(
A) Purified NRD 1–203 without (left) and with (right) Cdk2-CycA phosphorylation. The construct has one highly conserved and strong Cdk consensus site ({S/T}Px{K/R}) at S4 and a less conserved weak consensus site ({S/T}P) at S35. The numbers in parentheses indicate the concluded number of added phosphoryl groups (+80 Da). (
B) Purified CSR-TAD 526–748 without (left) and with Plk1 (middle) and Cdk2-CycA (right) phosphorylation. The human construct contains 34 potential serine phosphorylation sites for Plk1, which lacks a strong consensus.

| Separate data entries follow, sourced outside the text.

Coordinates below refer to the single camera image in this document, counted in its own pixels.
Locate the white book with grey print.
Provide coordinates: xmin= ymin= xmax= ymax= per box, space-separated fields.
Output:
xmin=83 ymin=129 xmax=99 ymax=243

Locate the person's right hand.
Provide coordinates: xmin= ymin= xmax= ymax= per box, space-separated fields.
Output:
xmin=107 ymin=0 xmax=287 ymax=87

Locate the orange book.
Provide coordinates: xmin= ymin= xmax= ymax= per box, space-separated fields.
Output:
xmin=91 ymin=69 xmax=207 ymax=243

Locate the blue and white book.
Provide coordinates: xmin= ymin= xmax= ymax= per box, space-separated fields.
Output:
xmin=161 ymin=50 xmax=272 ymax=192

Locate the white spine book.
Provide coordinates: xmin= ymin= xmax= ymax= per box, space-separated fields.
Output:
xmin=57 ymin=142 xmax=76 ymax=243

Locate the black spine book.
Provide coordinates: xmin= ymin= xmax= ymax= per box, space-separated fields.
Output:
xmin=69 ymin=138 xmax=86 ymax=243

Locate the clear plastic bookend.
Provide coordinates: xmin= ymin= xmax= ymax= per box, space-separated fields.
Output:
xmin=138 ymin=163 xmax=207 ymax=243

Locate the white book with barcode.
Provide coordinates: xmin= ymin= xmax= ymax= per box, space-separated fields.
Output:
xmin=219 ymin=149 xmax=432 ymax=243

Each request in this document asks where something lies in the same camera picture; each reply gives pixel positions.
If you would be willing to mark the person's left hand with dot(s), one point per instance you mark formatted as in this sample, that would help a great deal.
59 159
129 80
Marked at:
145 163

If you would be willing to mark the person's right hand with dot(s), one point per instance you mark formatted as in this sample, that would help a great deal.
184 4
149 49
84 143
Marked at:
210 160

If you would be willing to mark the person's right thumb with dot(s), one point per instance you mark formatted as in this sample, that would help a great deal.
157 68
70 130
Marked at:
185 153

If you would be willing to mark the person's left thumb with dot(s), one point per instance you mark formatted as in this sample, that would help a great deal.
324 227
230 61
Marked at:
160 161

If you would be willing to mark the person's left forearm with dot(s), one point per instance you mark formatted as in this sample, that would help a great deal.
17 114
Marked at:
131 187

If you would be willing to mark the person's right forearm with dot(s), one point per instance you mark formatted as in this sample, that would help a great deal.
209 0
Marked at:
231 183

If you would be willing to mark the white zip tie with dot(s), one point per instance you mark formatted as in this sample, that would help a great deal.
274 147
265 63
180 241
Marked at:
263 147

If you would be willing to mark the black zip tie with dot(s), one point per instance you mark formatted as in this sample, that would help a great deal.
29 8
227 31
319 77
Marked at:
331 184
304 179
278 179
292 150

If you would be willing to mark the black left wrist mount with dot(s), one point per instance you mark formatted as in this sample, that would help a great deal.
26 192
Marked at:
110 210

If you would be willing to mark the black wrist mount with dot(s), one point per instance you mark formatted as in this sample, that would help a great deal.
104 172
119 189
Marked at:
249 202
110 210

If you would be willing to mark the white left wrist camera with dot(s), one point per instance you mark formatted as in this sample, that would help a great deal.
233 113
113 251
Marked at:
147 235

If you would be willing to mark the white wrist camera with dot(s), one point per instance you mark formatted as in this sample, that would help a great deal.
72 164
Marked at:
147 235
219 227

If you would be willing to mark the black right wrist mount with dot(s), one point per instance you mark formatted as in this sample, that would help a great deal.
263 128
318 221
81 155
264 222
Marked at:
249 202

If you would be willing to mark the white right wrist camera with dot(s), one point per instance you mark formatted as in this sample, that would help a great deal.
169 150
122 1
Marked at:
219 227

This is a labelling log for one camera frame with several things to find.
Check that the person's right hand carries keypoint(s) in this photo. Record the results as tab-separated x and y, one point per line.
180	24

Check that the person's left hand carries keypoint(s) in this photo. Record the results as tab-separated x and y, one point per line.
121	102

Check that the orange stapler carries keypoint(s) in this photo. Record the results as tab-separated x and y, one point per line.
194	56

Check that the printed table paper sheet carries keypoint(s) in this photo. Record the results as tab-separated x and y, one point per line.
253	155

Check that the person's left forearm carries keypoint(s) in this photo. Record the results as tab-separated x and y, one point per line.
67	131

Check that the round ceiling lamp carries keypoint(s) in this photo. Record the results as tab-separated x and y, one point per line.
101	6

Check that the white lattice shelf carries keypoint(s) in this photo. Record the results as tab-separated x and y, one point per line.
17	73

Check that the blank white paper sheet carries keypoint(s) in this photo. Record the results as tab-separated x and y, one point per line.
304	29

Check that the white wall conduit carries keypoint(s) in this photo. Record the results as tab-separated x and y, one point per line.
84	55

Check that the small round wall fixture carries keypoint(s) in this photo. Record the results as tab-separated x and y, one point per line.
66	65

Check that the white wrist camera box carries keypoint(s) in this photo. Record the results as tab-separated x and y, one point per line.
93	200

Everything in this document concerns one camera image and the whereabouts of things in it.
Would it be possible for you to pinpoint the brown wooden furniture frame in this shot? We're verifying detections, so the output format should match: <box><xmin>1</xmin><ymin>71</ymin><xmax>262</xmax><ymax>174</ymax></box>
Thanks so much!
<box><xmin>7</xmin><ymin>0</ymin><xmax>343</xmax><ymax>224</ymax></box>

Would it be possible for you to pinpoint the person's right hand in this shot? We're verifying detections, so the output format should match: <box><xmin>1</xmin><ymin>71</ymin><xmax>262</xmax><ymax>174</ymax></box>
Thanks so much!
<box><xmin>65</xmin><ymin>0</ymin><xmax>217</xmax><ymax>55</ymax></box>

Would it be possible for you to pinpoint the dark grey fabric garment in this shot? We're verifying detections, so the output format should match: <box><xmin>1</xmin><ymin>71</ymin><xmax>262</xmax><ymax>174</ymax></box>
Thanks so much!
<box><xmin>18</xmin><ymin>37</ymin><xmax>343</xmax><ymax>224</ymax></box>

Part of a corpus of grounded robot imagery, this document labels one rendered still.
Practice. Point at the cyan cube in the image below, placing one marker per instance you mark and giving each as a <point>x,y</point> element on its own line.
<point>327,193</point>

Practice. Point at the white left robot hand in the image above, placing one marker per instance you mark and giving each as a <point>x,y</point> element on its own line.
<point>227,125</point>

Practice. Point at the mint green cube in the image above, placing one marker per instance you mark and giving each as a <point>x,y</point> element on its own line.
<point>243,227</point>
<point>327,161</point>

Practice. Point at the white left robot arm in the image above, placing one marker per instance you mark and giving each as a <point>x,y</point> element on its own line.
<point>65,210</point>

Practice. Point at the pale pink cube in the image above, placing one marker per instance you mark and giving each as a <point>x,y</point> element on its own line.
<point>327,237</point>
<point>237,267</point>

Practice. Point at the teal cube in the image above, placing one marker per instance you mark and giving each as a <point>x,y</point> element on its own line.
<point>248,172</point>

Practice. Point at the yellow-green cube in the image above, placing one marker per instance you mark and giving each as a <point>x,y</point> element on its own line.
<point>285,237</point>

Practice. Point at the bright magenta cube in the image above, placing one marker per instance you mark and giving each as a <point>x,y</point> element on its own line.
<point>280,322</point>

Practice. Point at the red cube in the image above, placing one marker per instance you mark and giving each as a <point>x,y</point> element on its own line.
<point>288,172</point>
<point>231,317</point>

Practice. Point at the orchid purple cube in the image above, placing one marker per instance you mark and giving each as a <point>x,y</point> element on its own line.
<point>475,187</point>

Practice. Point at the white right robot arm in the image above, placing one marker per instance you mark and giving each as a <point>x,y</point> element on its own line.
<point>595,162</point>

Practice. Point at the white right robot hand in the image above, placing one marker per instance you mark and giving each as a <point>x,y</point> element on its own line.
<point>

The CSR-TAD contains three strong (T585, T596, S657) and six weak (T595, T612, S623, T647, S678, S689) Cdk consensus sites. Four of these total consensus sites (T585, T596, S623, and T647) are conserved in all five of the orthologs used in the sequence alignment in
Figure 2A. (
C) Purified TAD 696–748 without (left) and with Plk1 (right) phosphorylation. The TAD construct has only five serines, and we observe quantitative phosphorylation on four sites. (
D,E) Plk1 phosphorylation of a S715A mutant TAD results in three additional phosphoryl groups, while Plk1 phosphorylation of a S702A/S724A/S741A mutant TAD results in one additional phosphoryl group. From these and similar mutagenesis experiments, we conclude that Plk1 phosphorylated the TAD on S702, S715, S724, and S741.